Exercise requirements: Each line in the data must be reproduced as written, except for any picture.

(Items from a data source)
◇ ◇ ◇
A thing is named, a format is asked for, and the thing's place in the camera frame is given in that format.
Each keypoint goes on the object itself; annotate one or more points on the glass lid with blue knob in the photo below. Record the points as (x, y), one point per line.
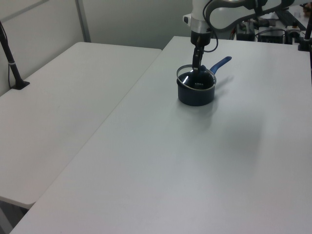
(192, 78)

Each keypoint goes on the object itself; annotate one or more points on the black desktop device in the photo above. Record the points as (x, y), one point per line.
(270, 37)

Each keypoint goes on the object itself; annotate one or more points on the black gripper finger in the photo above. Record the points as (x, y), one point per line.
(193, 61)
(198, 59)

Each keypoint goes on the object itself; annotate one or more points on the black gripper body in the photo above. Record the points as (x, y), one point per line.
(201, 37)

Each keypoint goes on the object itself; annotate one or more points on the black camera pole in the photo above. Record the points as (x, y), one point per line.
(307, 31)

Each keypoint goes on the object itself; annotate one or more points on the grey partition frame post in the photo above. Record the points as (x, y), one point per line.
(83, 22)

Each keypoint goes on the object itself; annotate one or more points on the black pole with white tie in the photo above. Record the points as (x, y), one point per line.
(14, 73)

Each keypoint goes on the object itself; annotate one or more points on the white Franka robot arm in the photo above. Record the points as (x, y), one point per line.
(198, 9)

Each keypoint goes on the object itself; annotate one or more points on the white side table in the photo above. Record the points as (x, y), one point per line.
(61, 109)

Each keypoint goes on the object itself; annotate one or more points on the black electronics box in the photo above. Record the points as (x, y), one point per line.
(245, 34)
◇ ◇ ◇
Exercise response:
A thing is named, a format is asked for, and the thing's place in the camera frame is given in that format.
Each keypoint goes on the object itself; annotate one or more points on the glass lid with blue knob in the photo below. Record the points as (x, y), one point per line.
(192, 78)

Each keypoint goes on the object itself; annotate one or more points on the black desktop device in the photo above. Record the points as (x, y), one point per line.
(270, 37)

Each keypoint goes on the object itself; annotate one or more points on the black gripper finger in the photo above. Record the points as (x, y), one point per line.
(193, 61)
(198, 59)

Each keypoint goes on the object itself; annotate one or more points on the black gripper body in the photo above. Record the points as (x, y), one point per line.
(201, 37)

Each keypoint goes on the object itself; annotate one or more points on the black camera pole in the photo above. Record the points as (x, y), one point per line.
(307, 31)

Each keypoint goes on the object itself; annotate one or more points on the grey partition frame post in the photo above. Record the points as (x, y), one point per line.
(83, 22)

Each keypoint goes on the object itself; annotate one or more points on the black pole with white tie in the photo above. Record the points as (x, y), one point per line.
(14, 73)

Each keypoint goes on the object itself; annotate one or more points on the white Franka robot arm in the photo above. Record the points as (x, y), one point per line.
(198, 9)

Each keypoint goes on the object itself; annotate one or more points on the white side table in the photo above. Record the points as (x, y), one point per line.
(61, 109)

Each keypoint goes on the object itself; annotate one or more points on the black electronics box in the photo above. Record the points as (x, y), one point per line.
(245, 34)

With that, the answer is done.